We’ve got used to the fact that
if you have a small infection, if you have a cut, if
you need an operation, then you can use antibiotics and
the infection won’t be serious. Unless we get a grip on
resistance to the antibiotics, people will die
from these things. The issue of
anti-microbial resistance is up there with climate change. The World Health Organisation
says drug-resistant diseases already kill at least
700,000 people each year. But there could be 10m
deaths each year by 2050 unless new
antibiotics are found. There’s a serious lack of new
antibiotics under development. And the number of drug
resistant bloodstream infections increased by a third
from 2013 to 2017. So NDM-1 is a resistance
protein that’s able to break down antibiotics
and leaves them inactive.
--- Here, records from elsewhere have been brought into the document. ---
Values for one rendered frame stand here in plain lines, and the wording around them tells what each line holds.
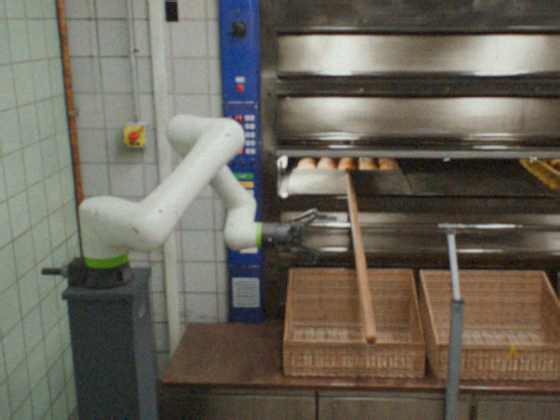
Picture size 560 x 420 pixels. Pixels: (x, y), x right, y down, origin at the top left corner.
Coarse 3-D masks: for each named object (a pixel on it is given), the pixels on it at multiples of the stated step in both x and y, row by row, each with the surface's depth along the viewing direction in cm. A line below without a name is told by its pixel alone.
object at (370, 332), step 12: (348, 180) 311; (348, 192) 292; (360, 240) 230; (360, 252) 217; (360, 264) 207; (360, 276) 198; (360, 288) 190; (360, 300) 184; (372, 312) 175; (372, 324) 168; (372, 336) 162
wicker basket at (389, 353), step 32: (288, 288) 287; (320, 288) 299; (352, 288) 299; (384, 288) 298; (288, 320) 272; (320, 320) 299; (352, 320) 299; (384, 320) 299; (416, 320) 275; (288, 352) 259; (320, 352) 259; (352, 352) 259; (384, 352) 258; (416, 352) 258
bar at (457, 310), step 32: (288, 224) 259; (320, 224) 258; (384, 224) 257; (416, 224) 257; (448, 224) 257; (480, 224) 257; (512, 224) 256; (544, 224) 256; (448, 384) 250; (448, 416) 252
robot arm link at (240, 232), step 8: (232, 216) 239; (240, 216) 239; (248, 216) 241; (232, 224) 237; (240, 224) 236; (248, 224) 237; (256, 224) 238; (224, 232) 237; (232, 232) 235; (240, 232) 235; (248, 232) 235; (256, 232) 235; (224, 240) 237; (232, 240) 235; (240, 240) 236; (248, 240) 235; (256, 240) 236; (232, 248) 238; (240, 248) 237; (248, 248) 239
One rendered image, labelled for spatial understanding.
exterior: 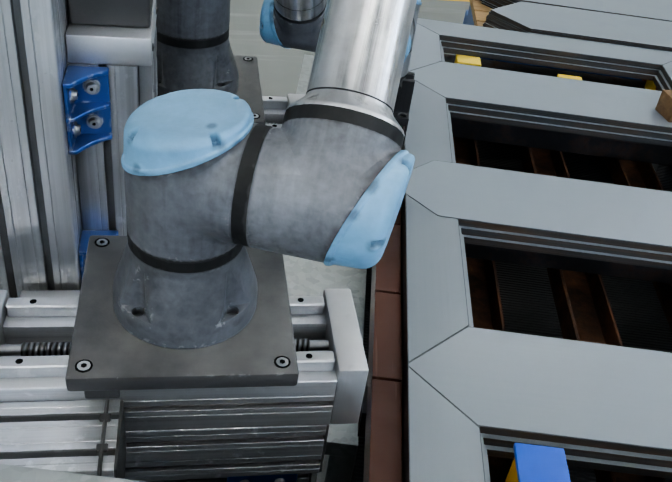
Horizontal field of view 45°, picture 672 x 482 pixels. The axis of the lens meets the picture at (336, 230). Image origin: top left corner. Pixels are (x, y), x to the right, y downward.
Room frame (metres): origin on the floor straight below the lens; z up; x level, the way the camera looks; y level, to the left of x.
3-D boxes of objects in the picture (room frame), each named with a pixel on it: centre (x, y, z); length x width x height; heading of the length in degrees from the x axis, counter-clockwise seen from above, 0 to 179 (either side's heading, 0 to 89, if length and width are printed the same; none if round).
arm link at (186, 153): (0.64, 0.14, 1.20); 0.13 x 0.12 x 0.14; 85
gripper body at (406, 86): (1.22, -0.05, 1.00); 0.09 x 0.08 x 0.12; 91
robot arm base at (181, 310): (0.64, 0.15, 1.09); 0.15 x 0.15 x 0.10
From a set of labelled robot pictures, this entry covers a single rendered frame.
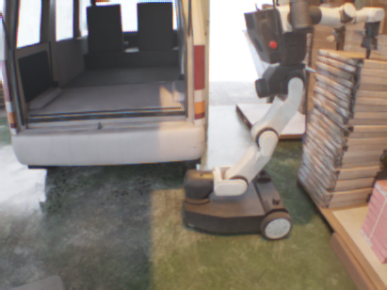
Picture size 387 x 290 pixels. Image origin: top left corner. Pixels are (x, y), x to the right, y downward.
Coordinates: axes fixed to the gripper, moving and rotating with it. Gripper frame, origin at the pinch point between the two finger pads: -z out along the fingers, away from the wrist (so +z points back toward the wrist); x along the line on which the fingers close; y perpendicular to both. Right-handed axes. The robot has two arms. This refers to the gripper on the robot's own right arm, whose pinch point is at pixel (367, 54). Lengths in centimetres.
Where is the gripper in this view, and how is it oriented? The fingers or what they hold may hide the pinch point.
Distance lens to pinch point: 177.8
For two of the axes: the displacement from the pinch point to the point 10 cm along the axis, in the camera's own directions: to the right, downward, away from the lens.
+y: -10.0, 0.3, -0.7
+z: 0.0, -9.0, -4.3
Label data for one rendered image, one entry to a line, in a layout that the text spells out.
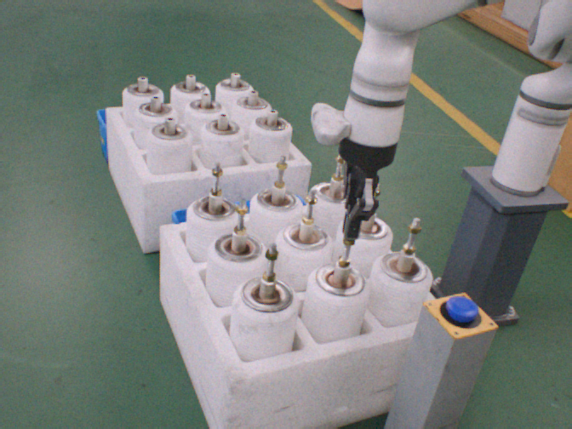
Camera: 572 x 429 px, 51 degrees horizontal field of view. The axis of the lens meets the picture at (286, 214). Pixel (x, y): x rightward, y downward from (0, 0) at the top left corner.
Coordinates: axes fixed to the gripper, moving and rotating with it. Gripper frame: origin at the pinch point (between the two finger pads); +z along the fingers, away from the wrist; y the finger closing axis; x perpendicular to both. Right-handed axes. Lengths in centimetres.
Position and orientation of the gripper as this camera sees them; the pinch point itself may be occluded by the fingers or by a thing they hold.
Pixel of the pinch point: (351, 225)
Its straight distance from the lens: 85.5
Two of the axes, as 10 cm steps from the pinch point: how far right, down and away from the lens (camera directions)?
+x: -9.9, -0.5, -1.2
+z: -1.1, 8.4, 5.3
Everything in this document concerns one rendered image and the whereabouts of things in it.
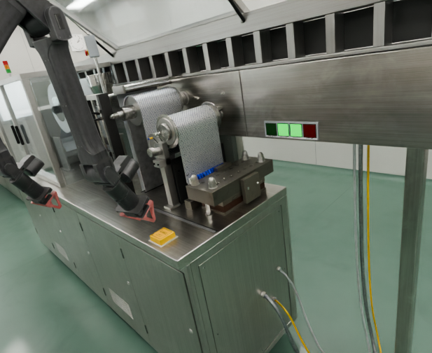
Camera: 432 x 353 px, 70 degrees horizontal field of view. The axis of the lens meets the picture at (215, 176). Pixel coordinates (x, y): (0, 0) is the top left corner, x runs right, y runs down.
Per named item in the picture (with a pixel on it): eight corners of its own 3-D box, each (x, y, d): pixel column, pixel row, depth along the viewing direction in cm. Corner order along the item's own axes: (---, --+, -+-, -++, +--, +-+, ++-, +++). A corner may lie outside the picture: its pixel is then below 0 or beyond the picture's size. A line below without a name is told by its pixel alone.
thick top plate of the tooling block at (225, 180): (187, 198, 131) (185, 185, 129) (247, 167, 156) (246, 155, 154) (214, 206, 120) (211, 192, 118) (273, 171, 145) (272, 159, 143)
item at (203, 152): (186, 183, 135) (178, 142, 128) (223, 164, 150) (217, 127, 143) (187, 183, 135) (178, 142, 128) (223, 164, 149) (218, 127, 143)
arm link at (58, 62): (13, 17, 70) (41, 5, 64) (36, 15, 74) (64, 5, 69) (82, 185, 87) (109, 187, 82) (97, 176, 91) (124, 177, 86)
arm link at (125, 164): (80, 172, 86) (101, 174, 81) (102, 142, 92) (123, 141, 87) (107, 197, 94) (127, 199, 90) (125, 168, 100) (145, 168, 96)
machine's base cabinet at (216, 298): (43, 250, 311) (10, 171, 281) (102, 221, 351) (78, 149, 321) (222, 428, 135) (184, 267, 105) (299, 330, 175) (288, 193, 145)
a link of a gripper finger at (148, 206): (148, 210, 106) (132, 195, 99) (164, 212, 102) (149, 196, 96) (138, 227, 102) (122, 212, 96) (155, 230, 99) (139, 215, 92)
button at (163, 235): (150, 240, 118) (149, 234, 117) (165, 232, 122) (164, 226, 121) (161, 246, 113) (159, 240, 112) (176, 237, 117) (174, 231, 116)
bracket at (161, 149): (163, 209, 143) (148, 145, 132) (173, 203, 147) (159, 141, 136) (169, 211, 139) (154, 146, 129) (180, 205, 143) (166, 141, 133)
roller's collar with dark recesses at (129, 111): (120, 120, 145) (117, 107, 143) (131, 118, 149) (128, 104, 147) (127, 121, 141) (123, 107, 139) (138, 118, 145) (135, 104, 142)
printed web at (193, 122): (145, 191, 166) (120, 96, 148) (178, 176, 180) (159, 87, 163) (192, 206, 139) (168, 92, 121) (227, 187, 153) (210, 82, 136)
Now, originally, it came from
hospitals in India, New Delhi specifically. And now we’re seeing
the spread of that through to countries
such as Italy, where 350 cases have been
reported within the last six months. And that’s particularly
concerning, because we’re seeing the
spread largely due to travel. And that’s a real
problem, because it means that we’re all potentially
affected by this issue. The UK is leading the
hunt for new antibiotics. Much of the research
is taking place at the government backed AMR
Centre in northwest England. The antibiotic market is broken. There’s been no new
drugs for 30 years, because the reward to invest
in those products just isn’t there. Antibiotics are really cheap. They’re a dollar a strip. The value is not
there for somebody to bring a new one to
market at the moment. That’s part of what the
AMR Centre is trying to do, is bridge that gap between
discovery and proving the things in clinic. The AMRC partly
owes its existence to economist Jim O’Neill. His 2016 report for
the UK government found the widescale
use of antibiotics in industrial farming helped
bacteria adapt and thrive. O’Neill called for
a big reduction in the amount fed to animals. And he criticised the
pharmaceutical industry for cutting back on
antibiotics research. Even small biotechs were
starting to give up. A lot of people think it’s just
an issue about incentivising, and therefore, paying
the big pharma. Why should governments do that? But what they ignore is the link
between the chain all the way down to the earliest stage. Because the genuine
risk-takers that are coming through the
so-called biotech world, that are backing these very
visionary, and creative, and highly risky
start-ups, unless there is a takeout for them
they’re going to stop too. To develop a new medicine
takes 10 to 12 years and considerable investment. But importantly, it
also takes expertise. You need experts
continuously working on this. And that needs to be
sustainable for companies. And we know there’s market
failure for companies researching in antibiotics. And we’ve seen
companies not being able to carry on research
into antibiotics. The UK, at least,
is making progress. Since 2014, it
has cut the amount of antibiotics it uses
by more than 7 per cent. And sales for use in
food producing animals have dropped by 40 per cent. The UK has unveiled a plan
to control AMR by 2040. But O’Neill says
policymakers could do more. They need to fix the
broken antibiotics market by developing what he
calls a market entry reward. Provide something
in the vicinity of a billion dollars
for the right producer of a new urgently needed drug. A second alternative is you
just take it completely away from pharmaceutical companies
and have a utility type entity or government backed entities
that just do it themselves, and just say, OK,
if you guys just want to live in the
profit world, its none of your responsibility anymore. After penicillin was discovered
in 1928, deaths from infections plummeted and operations
became routine. But Sir Alexander
Fleming himself warned about the risk
of microorganisms developing resistance. Ninety years on, the world is
on the brink of falling back into the medical dark ages. A future where you
die from a cut finger sounds like something you might
see in a science fiction film. But the scientists here know
they’re in a race against time. And unless we wake up,
that dystopian future will become a
reality all too soon.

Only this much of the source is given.